↓↓↓
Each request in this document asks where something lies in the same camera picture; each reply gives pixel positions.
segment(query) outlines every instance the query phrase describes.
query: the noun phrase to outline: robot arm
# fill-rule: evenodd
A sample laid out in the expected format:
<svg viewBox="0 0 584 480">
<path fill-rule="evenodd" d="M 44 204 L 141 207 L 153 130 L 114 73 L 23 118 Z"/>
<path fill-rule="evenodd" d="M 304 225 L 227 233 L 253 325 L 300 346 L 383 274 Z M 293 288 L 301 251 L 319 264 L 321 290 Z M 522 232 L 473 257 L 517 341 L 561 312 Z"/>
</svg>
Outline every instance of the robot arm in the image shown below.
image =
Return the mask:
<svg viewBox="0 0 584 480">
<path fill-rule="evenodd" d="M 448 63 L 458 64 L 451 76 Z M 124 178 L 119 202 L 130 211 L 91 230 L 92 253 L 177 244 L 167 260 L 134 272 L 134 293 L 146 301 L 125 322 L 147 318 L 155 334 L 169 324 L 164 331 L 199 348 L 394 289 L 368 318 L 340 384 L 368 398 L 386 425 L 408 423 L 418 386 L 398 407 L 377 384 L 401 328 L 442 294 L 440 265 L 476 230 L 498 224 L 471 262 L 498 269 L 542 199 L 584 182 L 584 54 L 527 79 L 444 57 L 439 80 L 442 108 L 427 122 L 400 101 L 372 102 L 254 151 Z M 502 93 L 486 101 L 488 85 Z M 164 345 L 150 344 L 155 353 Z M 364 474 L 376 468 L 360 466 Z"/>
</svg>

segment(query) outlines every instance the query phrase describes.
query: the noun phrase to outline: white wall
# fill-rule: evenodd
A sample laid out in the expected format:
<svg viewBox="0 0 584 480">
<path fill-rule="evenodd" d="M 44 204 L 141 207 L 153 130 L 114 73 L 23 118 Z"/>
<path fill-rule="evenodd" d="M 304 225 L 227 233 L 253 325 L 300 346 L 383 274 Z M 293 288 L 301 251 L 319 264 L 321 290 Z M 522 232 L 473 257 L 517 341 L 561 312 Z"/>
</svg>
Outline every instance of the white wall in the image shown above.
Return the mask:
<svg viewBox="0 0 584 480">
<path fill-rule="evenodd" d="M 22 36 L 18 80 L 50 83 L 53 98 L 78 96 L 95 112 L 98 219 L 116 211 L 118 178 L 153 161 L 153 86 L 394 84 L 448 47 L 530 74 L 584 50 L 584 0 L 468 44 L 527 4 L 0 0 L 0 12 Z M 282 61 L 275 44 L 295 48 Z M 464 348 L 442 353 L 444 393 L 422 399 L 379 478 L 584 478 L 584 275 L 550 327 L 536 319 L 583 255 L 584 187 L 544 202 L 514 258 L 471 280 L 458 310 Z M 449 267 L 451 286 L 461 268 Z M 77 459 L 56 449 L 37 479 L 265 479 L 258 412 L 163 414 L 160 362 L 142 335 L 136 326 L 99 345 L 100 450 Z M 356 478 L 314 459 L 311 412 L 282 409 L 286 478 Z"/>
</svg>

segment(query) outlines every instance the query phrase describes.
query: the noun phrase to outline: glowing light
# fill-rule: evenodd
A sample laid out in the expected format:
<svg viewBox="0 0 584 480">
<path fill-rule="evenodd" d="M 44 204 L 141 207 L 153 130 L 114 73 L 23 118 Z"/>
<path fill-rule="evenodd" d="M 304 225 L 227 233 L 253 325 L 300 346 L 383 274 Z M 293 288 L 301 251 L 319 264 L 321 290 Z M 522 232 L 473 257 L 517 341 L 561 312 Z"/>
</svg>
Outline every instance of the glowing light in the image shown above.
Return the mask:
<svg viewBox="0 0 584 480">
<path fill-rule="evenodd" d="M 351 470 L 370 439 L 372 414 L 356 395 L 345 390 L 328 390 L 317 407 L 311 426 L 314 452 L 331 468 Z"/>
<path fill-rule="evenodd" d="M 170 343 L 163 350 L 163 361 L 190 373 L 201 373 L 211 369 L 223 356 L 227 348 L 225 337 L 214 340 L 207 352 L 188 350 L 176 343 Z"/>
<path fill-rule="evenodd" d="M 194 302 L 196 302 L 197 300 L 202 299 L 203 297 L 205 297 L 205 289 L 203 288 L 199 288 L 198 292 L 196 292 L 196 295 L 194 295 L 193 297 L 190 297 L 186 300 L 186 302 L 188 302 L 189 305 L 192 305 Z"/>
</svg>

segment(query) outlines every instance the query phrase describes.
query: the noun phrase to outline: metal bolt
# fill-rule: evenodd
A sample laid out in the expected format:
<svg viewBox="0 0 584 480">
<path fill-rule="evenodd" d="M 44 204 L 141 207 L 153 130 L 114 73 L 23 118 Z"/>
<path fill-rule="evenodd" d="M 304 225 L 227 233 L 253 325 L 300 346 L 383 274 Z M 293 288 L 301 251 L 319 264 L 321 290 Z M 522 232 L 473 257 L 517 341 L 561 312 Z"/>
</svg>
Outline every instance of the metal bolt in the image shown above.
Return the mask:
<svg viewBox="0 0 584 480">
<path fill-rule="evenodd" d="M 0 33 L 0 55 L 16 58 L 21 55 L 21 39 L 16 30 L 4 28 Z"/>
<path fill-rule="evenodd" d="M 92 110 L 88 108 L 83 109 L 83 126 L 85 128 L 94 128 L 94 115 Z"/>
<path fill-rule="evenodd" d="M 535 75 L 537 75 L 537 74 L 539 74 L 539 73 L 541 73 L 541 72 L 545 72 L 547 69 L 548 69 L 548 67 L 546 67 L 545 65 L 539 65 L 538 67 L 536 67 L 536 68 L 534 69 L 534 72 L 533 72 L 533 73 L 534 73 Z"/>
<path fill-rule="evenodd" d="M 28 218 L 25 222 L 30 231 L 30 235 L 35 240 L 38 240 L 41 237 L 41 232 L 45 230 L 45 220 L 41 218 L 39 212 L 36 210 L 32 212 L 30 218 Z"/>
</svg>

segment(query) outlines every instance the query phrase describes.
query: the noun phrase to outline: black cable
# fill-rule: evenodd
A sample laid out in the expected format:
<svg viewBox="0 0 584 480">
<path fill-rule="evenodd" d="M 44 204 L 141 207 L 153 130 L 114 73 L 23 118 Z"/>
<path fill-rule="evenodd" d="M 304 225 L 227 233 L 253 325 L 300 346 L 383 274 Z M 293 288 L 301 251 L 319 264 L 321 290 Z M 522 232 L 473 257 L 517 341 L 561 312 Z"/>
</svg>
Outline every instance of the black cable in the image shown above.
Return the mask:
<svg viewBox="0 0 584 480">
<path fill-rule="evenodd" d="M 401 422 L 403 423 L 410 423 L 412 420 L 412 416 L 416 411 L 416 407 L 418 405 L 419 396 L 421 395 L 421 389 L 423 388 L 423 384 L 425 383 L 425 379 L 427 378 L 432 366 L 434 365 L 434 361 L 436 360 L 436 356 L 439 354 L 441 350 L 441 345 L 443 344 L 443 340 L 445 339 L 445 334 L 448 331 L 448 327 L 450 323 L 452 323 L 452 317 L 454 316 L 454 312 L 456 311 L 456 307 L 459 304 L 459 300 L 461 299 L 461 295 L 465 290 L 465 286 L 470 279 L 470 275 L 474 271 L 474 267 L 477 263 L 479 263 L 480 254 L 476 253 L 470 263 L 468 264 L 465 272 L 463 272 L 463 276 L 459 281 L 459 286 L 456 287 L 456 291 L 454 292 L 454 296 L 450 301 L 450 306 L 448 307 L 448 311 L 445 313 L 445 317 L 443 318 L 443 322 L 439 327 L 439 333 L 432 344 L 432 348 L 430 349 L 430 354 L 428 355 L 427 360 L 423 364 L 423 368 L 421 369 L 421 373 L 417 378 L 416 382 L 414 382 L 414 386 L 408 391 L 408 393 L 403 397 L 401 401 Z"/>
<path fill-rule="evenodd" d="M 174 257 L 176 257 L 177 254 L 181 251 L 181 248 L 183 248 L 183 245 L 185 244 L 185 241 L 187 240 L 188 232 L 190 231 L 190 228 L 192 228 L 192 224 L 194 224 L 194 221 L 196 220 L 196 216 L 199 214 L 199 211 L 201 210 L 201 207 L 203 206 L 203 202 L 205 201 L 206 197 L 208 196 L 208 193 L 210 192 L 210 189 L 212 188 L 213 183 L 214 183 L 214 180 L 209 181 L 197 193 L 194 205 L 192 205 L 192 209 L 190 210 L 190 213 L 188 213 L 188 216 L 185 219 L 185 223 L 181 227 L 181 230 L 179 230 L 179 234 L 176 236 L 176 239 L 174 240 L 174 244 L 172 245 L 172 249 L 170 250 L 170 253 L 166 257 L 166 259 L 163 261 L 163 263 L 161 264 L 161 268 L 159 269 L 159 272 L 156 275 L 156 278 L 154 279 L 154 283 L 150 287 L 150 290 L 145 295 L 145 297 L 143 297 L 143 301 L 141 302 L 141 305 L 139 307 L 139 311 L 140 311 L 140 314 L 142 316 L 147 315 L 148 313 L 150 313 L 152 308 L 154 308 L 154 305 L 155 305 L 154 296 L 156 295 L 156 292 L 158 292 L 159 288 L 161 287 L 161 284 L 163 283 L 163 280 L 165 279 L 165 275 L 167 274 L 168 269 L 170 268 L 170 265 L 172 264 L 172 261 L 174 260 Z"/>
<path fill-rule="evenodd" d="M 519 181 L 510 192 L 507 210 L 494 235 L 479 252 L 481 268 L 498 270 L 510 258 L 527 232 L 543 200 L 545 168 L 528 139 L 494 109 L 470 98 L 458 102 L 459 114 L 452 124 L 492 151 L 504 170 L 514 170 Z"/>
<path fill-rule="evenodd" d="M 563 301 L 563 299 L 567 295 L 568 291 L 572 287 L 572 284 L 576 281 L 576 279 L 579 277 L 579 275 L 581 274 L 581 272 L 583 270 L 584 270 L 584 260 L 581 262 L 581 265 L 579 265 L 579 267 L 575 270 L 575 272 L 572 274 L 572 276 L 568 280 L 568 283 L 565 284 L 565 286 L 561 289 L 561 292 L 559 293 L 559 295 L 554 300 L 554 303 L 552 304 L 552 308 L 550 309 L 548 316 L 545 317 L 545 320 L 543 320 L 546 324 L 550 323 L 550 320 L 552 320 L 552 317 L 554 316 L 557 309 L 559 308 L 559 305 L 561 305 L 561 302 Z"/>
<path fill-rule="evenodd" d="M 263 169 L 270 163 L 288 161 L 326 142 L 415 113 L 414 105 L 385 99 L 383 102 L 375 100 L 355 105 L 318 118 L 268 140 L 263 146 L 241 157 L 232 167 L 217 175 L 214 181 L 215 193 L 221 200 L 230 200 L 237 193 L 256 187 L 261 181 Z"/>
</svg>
↑↑↑
**Description of the task**
Go through the records and work out how many lines contain the string "bolt". The answer should be that number alone.

**Answer for the task**
2